Source data:
_____

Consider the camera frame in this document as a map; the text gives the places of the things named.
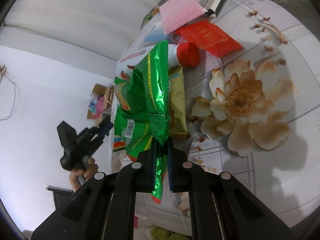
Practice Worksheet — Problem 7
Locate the green snack bag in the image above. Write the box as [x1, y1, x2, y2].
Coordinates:
[113, 40, 171, 204]

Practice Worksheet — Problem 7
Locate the blue white medicine box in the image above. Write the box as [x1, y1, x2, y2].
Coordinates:
[144, 23, 168, 43]

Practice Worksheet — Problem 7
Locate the white bottle red cap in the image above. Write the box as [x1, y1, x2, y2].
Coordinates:
[168, 42, 200, 69]

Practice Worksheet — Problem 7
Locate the red envelope packet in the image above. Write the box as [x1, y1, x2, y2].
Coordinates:
[176, 20, 243, 58]

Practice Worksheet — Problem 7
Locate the person's left hand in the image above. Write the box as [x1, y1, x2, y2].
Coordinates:
[69, 158, 99, 192]

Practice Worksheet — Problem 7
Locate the cardboard box with bags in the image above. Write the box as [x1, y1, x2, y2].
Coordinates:
[87, 83, 114, 124]

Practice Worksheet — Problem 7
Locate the yellow snack packet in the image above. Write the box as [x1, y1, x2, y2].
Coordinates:
[169, 66, 187, 135]

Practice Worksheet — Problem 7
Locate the floral tablecloth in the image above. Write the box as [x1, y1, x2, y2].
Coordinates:
[109, 0, 320, 237]

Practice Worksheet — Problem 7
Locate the pink bubble wrap pouch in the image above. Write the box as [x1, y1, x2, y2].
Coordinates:
[159, 0, 207, 34]

_____

Problem to work on: Strip out the pictures and repeat the listing above exactly.

Solution to the problem:
Consider the camera frame in this document as a map; the text gives the places of the things named.
Practice Worksheet — Problem 7
Locate the green snack bag in the image above. Write the box as [x1, y1, x2, y2].
Coordinates:
[113, 40, 171, 204]

Practice Worksheet — Problem 7
Locate the blue white medicine box in the image above. Write the box as [x1, y1, x2, y2].
Coordinates:
[144, 23, 168, 43]

Practice Worksheet — Problem 7
Locate the white bottle red cap in the image above. Write the box as [x1, y1, x2, y2].
Coordinates:
[168, 42, 200, 69]

Practice Worksheet — Problem 7
Locate the red envelope packet in the image above. Write the box as [x1, y1, x2, y2].
Coordinates:
[176, 20, 243, 58]

Practice Worksheet — Problem 7
Locate the person's left hand in the image above. Write the box as [x1, y1, x2, y2].
Coordinates:
[69, 158, 99, 192]

Practice Worksheet — Problem 7
Locate the cardboard box with bags in the image above. Write the box as [x1, y1, x2, y2].
Coordinates:
[87, 83, 114, 124]

Practice Worksheet — Problem 7
Locate the yellow snack packet in the image above. Write the box as [x1, y1, x2, y2].
Coordinates:
[169, 66, 187, 135]

Practice Worksheet — Problem 7
Locate the floral tablecloth in the image above. Write the box as [x1, y1, x2, y2].
Coordinates:
[109, 0, 320, 237]

Practice Worksheet — Problem 7
Locate the pink bubble wrap pouch in the image above. Write the box as [x1, y1, x2, y2].
Coordinates:
[159, 0, 207, 34]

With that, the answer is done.